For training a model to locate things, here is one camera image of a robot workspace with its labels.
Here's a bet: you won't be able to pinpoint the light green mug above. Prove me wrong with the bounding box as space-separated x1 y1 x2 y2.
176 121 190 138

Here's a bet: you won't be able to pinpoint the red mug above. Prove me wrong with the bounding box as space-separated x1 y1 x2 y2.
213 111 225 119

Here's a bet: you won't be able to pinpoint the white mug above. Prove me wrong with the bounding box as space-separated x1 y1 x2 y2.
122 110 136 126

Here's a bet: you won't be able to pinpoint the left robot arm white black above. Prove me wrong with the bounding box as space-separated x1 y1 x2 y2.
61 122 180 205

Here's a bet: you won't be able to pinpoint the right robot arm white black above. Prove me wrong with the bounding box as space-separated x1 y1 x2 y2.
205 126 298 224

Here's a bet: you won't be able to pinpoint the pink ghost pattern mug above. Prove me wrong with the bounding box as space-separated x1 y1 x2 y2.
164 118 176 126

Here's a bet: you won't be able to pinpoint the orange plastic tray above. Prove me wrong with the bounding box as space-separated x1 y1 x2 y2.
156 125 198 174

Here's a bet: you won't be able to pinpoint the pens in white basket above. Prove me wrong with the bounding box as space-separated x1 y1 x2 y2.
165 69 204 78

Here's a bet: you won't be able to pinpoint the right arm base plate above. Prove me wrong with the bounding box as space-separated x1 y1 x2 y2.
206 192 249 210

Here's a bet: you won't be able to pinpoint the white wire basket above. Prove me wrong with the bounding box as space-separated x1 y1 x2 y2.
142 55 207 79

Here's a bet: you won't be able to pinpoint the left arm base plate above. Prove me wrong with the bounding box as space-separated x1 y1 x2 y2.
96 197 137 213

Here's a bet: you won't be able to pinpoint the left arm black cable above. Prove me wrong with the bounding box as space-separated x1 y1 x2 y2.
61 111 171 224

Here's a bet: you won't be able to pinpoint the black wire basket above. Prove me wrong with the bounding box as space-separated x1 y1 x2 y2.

+---+

— Work required —
Copy exactly. Include the line containing "left arm base" and every later line through the end of the listing, and nothing else.

— Reply to the exercise —
Here's a bet: you won't be able to pinpoint the left arm base plate above. Prove me wrong with the bounding box as space-separated x1 y1 x2 y2.
96 197 137 213

Here's a bet: you won't be able to pinpoint the left arm black cable above. Prove me wrong with the bounding box as space-separated x1 y1 x2 y2.
61 111 171 224

Here's a bet: you won't be able to pinpoint the black wire basket above. Prove me wrong with the bounding box as space-separated x1 y1 x2 y2.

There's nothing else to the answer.